-- What the exercise asks --
When you have gone through the records below, state only how many lines include the word "rings".
**** Supplied data
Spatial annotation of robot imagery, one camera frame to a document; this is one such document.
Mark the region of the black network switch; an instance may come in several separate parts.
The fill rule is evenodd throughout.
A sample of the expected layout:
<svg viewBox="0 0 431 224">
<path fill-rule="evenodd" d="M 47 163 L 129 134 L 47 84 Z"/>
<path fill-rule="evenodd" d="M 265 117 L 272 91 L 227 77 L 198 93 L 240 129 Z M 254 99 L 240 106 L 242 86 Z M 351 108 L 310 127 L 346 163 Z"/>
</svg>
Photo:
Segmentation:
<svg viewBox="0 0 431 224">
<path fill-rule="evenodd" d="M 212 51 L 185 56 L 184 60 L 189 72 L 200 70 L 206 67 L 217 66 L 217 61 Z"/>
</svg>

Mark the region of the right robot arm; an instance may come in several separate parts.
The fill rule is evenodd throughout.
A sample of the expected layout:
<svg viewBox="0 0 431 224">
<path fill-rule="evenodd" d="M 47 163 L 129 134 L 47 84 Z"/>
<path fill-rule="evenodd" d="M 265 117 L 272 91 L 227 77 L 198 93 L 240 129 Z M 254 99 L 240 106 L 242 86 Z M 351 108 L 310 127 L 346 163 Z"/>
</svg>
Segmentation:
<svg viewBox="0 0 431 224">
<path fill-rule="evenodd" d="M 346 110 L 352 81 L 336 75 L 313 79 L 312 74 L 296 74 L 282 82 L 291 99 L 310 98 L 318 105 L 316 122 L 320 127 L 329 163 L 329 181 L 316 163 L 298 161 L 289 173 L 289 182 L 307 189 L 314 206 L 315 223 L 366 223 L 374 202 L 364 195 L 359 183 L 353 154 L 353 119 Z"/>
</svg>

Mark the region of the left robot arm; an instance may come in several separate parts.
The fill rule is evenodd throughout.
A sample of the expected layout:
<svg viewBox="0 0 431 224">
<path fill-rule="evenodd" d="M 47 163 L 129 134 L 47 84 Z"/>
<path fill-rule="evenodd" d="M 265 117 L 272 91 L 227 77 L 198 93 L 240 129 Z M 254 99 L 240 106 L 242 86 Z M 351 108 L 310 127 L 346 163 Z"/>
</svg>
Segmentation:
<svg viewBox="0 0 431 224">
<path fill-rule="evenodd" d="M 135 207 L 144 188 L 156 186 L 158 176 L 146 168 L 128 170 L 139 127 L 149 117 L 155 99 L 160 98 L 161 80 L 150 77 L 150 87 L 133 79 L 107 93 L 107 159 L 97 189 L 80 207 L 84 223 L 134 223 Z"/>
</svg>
********
**** Supplied data
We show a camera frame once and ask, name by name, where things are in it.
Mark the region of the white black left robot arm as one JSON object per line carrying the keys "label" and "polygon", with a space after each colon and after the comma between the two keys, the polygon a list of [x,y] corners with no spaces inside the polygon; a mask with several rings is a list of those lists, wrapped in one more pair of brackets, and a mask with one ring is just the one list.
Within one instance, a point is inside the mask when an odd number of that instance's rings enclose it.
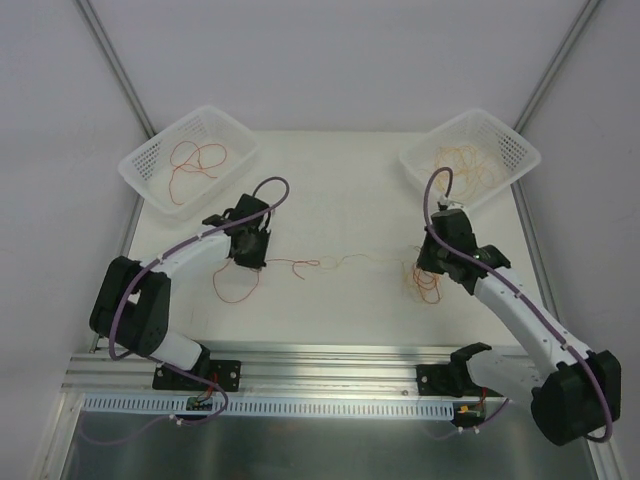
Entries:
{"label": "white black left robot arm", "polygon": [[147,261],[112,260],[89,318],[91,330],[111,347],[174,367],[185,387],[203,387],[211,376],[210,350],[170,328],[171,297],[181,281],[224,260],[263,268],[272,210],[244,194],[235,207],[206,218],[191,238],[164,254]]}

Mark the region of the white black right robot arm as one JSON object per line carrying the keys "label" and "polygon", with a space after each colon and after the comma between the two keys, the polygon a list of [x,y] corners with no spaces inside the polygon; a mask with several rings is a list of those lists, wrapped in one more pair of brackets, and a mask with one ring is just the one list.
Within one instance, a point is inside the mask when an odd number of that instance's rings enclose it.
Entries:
********
-- Answer box --
4